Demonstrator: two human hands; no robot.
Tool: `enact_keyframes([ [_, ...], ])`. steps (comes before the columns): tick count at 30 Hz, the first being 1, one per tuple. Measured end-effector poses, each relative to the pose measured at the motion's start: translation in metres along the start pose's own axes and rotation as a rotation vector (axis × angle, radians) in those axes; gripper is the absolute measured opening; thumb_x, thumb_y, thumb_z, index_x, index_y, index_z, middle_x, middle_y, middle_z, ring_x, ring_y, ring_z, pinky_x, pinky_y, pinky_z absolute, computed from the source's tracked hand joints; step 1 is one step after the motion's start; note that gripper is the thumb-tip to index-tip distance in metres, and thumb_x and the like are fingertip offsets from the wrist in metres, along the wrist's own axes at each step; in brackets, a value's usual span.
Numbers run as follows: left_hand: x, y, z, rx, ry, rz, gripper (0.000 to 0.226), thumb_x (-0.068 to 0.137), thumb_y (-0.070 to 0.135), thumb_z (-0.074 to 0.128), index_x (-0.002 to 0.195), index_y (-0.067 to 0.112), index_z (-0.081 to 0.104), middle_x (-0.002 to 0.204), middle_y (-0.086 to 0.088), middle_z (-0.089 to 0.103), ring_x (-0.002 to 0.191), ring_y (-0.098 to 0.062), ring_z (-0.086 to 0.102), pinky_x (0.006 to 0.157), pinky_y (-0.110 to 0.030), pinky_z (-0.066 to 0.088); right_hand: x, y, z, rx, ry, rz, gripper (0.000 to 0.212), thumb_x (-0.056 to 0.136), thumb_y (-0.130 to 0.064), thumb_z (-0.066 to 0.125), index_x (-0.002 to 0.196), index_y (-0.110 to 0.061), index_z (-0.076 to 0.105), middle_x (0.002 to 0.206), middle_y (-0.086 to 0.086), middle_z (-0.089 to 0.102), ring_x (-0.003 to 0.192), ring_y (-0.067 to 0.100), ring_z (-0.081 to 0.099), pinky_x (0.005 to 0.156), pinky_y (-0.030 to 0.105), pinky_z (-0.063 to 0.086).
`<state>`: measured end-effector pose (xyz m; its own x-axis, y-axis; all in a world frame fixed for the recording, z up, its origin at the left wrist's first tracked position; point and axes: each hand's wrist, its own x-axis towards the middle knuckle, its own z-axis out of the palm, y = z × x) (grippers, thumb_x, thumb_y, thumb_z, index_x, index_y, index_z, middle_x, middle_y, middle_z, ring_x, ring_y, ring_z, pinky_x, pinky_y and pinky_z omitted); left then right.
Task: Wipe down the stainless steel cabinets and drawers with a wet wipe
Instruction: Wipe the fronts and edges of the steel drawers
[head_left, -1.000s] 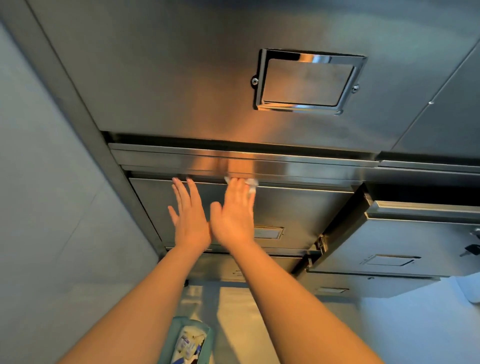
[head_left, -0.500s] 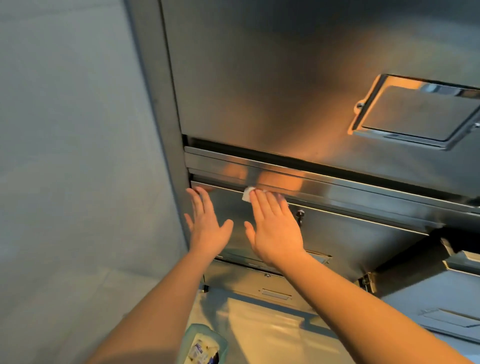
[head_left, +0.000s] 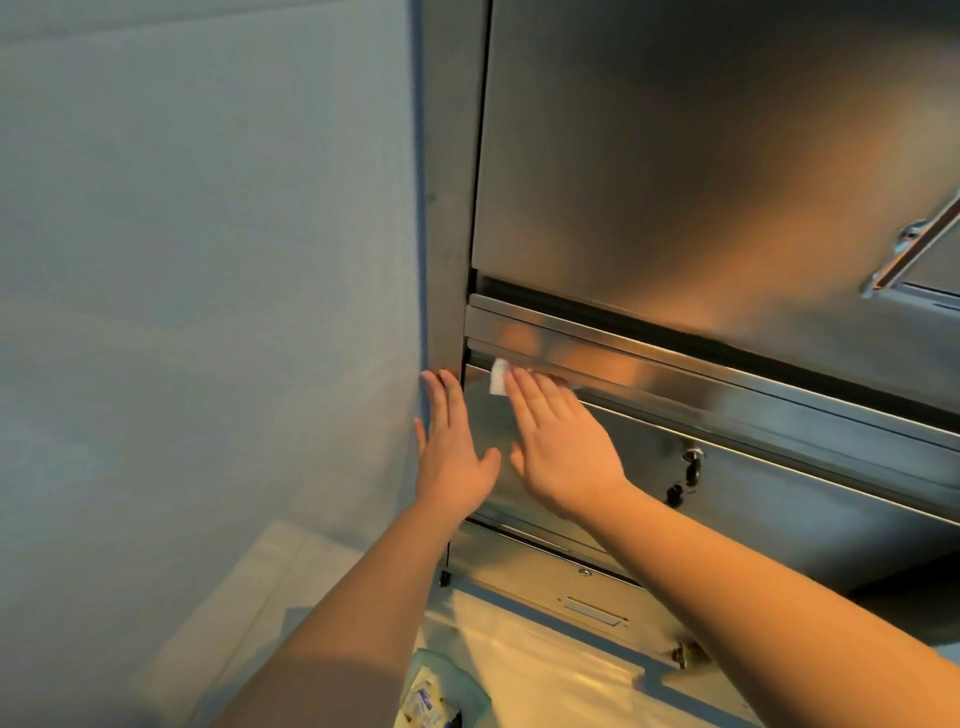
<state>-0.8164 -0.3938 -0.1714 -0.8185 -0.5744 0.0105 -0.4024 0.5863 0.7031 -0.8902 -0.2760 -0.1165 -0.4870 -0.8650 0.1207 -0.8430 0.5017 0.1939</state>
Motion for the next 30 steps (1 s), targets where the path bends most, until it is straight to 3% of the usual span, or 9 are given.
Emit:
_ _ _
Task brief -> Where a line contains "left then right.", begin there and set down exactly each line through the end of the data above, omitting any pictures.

Response below ->
`<state>`: measured end-effector pose (xyz m; its own x-axis, y-axis; all in a world frame fixed for the recording, z up, its origin at the left wrist's first tracked position; point and axes: each hand's wrist, its own x-axis towards the middle knuckle, its own z-axis out of the palm, y = z × x) (grippers, thumb_x, thumb_y, thumb_z, index_x, index_y, index_z, middle_x, middle_y, middle_z, ring_x, ring_y, ring_z, pinky_x, pinky_y and pinky_z omitted); left then right.
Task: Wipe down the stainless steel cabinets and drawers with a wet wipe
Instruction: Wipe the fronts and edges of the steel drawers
[head_left, -1.000s] 
[head_left, -0.500s] 
[head_left, +0.000s] 
<state>-0.8164 -0.3938 -0.1714 -0.8185 -0.5744 0.0105 -0.4024 0.5863 0.7031 -0.8902 -0.2760 -0.1165 -0.4870 -0.8650 0.1207 -0.8430 0.5017 0.1939</state>
Motion for the next 30 steps (1 s), targets where the path bends most, until it is straight to 3% of the usual span, or 9 are given.
Emit:

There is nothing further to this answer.